European financial integration was a cause of the eurozone crisis
In my book, I show how from the late 1980s onwards, the EU encouraged member states to reform their banking and financial sectors in preparation for the completion of the European Single Market and the euro currency area. A Single European Market in Banking was expected to increase competition, economies of scale, and make it possible for businesses and consumers to avail of banking services across the entire EU market. These EU-led reforms led to dramatic transformations of the relatively under-developed banking sectors in the European periphery. In the cases of both Greece and Ireland, it rapidly transformed stagnant economies into some of the fastest growing in the EU. However, such record growth rested on very fragile foundations.
Prior to its adaptation to European financial integration, the Greek and Irish banking sectors were tightly controlled and strictly regulated. Banks in Greece had limits on how much they could lend to consumers and the construction sector, and had limits on lending to a range of other so-called ‘non-productive’ sectors. As Blánaid Clarke and Niamh Hardiman note, the Irish banking system prior to the Single Market was characterised by feeble lending and competition.
To join the euro and the Single Market, the eurozone periphery was expected to liberalise and deregulate its banking sector. These reforms led to a periods of above average economic growth in both Ireland and Greece during the early 2000s. As bank loans for consumption and mortgages skyrocketed, so too did economic growth. As I show in my book, between 2004-2008 private consumption accounted for almost three quarters of Greece’s GDP growth, and much of this was fuelled by bank credit. Low interest-rates and intense competition between new-entrant foreign-banks and domestic Irish banks drove an unprecedented property bubble in Ireland at about the same time.
This new type of economic growth had several damaging impacts. By 2008 Greece and Ireland had transformed into economies that were almost entirely reliant on credit, domestic demand, and not much else. Once the bubble burst and the Global Financial Crash hit, credit which was previously easily available dried up.
It also undermined competitiveness. Greece actually enjoyed modest export success during the 2000s. However, this was almost always dwarfed by consumer credit used to buy imports. Exporting success-story Ireland’s real effective exchange rate appreciated considerably during the boom, export shares declined and the country’s current account balance turned to deficit in 2005.

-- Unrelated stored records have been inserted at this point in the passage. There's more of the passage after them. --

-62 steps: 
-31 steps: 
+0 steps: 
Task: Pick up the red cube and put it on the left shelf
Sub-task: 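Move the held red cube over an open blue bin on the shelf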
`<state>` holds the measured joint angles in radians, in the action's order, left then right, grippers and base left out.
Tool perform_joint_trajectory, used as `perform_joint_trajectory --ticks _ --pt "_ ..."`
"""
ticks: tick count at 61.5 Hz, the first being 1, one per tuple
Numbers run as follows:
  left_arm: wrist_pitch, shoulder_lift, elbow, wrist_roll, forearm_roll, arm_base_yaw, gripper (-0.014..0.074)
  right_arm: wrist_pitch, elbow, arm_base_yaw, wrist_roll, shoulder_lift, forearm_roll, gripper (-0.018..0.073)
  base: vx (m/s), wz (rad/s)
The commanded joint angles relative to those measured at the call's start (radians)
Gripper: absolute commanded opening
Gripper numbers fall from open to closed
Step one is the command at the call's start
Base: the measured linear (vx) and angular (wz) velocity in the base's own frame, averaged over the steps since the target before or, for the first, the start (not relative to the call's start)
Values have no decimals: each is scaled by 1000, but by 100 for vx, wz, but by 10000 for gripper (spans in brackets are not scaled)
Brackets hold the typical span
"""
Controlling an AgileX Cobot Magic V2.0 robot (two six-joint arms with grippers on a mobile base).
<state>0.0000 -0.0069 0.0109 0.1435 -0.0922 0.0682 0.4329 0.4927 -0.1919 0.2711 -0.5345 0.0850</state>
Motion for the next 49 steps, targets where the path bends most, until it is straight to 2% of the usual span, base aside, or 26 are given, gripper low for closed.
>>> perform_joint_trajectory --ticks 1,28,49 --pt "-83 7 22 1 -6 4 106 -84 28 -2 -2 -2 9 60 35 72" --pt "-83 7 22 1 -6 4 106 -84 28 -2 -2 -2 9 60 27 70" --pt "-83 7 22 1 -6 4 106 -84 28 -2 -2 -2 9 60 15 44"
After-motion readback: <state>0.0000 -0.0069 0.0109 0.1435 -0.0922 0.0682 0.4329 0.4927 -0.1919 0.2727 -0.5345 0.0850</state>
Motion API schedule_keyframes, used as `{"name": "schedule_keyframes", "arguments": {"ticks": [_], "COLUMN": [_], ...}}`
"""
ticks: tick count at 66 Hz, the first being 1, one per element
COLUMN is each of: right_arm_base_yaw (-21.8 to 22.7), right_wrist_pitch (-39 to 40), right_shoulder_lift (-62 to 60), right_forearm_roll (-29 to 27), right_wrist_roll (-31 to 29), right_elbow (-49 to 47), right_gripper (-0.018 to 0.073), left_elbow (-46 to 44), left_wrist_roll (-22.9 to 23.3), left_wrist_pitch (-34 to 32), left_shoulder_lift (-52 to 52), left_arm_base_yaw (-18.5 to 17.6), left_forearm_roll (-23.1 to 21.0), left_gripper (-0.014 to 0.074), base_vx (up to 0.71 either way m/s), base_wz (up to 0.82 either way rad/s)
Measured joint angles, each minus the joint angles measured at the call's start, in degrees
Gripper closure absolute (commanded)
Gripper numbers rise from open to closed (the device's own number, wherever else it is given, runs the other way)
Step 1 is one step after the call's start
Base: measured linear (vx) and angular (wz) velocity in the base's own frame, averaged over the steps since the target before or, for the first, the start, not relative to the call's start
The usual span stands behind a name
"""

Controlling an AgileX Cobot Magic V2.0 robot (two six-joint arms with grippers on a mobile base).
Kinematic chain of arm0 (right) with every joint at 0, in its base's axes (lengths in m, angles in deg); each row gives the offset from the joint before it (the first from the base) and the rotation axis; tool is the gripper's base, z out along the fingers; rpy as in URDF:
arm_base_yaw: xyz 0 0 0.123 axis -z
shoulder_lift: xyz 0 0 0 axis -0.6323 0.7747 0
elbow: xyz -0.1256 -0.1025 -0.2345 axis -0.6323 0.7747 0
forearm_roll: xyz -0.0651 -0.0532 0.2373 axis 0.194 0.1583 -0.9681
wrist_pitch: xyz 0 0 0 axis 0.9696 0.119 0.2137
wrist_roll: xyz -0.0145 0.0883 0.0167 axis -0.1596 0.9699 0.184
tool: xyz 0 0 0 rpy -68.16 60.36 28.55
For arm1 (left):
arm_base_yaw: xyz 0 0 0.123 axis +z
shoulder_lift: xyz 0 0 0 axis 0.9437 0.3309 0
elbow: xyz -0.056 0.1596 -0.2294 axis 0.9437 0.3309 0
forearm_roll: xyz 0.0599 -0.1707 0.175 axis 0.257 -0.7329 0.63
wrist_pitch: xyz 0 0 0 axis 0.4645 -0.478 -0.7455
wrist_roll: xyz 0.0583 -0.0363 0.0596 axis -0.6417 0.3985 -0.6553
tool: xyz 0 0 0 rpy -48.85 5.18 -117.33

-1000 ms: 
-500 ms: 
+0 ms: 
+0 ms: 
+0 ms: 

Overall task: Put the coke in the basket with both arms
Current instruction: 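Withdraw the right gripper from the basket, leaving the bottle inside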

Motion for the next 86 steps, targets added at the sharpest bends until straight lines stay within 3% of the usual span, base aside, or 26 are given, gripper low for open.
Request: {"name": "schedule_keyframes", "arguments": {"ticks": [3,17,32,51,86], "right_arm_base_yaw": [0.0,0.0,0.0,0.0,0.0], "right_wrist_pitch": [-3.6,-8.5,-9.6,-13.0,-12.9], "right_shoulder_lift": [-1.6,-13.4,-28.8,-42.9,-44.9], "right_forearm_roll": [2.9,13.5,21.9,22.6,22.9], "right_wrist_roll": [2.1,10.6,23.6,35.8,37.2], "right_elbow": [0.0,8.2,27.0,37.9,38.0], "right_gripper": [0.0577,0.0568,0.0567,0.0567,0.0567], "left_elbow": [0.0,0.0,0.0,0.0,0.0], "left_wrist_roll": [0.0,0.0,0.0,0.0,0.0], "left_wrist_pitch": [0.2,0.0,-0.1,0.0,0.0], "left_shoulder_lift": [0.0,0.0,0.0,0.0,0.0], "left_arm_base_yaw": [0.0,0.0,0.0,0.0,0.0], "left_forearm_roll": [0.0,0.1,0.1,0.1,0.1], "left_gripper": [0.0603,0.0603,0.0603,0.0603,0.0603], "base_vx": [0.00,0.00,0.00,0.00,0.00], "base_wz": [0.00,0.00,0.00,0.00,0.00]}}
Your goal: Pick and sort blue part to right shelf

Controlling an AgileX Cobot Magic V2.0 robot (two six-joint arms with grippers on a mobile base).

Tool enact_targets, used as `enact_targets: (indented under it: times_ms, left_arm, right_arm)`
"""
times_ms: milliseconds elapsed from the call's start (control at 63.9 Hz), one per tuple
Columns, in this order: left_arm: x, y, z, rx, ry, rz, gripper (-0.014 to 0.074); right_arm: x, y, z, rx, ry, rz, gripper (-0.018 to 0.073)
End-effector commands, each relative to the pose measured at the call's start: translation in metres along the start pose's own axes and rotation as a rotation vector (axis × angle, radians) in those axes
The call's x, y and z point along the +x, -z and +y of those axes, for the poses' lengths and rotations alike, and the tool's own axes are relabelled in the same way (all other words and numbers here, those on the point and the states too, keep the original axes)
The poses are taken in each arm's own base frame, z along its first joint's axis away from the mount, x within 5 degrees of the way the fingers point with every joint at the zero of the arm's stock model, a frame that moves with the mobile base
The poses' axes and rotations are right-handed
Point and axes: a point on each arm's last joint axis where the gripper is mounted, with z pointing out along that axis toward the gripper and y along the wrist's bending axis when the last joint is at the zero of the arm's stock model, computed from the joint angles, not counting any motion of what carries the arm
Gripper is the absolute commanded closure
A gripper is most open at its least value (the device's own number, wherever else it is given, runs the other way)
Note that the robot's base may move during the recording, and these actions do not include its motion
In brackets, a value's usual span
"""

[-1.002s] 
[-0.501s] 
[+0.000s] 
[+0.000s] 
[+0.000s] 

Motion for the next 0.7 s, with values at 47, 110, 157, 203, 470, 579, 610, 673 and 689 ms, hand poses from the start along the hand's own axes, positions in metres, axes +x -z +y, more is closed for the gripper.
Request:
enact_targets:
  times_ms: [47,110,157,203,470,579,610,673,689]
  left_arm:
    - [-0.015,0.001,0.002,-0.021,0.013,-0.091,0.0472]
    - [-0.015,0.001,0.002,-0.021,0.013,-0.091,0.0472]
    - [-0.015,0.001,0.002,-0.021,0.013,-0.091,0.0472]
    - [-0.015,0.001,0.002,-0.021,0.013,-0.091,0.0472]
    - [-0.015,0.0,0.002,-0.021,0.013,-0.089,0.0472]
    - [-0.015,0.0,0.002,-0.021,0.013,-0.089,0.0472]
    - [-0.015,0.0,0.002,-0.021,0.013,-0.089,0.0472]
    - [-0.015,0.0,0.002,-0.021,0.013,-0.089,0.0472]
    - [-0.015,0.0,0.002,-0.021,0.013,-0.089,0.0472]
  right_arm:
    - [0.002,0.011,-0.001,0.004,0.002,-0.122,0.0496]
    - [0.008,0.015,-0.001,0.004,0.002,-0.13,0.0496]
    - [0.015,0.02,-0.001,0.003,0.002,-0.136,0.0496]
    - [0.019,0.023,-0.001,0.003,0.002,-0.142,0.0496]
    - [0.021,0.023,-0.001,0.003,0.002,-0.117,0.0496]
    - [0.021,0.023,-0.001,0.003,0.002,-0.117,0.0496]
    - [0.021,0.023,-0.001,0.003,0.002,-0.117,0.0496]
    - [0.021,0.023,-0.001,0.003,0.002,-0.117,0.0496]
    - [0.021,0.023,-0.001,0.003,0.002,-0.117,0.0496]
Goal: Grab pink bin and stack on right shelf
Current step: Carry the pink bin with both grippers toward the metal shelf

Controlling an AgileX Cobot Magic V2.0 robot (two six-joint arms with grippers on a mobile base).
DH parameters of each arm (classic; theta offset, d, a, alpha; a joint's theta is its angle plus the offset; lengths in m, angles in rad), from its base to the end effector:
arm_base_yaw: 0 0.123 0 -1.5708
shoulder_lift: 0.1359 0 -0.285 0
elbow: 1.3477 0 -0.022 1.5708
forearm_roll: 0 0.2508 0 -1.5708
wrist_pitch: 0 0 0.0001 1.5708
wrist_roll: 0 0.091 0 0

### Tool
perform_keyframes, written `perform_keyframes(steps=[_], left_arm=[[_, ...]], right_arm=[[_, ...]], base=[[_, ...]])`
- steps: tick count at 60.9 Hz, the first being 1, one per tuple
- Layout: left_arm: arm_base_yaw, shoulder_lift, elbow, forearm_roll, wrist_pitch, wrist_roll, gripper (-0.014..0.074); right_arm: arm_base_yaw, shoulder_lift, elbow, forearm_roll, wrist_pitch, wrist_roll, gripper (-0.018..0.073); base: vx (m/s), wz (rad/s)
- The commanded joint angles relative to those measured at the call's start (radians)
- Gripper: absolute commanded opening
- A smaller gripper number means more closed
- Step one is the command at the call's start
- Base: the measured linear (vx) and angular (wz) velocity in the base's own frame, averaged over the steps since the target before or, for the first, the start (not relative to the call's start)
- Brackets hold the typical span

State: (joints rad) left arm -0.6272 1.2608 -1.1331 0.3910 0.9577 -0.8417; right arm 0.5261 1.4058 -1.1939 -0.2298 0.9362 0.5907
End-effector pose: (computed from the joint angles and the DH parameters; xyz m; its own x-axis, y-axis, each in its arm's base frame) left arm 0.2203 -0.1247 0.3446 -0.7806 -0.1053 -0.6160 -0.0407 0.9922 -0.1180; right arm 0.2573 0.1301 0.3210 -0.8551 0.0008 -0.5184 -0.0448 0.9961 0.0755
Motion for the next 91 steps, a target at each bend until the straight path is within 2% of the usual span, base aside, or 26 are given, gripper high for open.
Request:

While Ireland’s fiscal problems were chiefly domestic in origin, European financial integration and the euro also made a bad situation worse for Greece’s public finances. The euro made it cheaper and easier for Greece to push its debt servicing burden to the future. The recession, current account deficit, and the externalisation of Greek debt were all big parts of why Greece appeared so risky to markets in 2009.
Rethinking the eurozone crisis
Greece’s well-known fiscal difficulties played an undeniable role in its crisis. Successive Irish governments certainly encouraged the bubble when they should have reigned it in. However, this has never been the whole story. Playing by the rules of EU financial integration helped create brand new vulnerabilities for the Greek and Irish economies in the years before the crisis hit. Adapting to a one-size-fits-all project of European financial integration helped catalyse new and precarious forms of debt-led growth in each country. As my book argues, far from their failure to do so, it has been, in part, the European periphery’s attempt to follow certain EU rules that explains its current difficulties.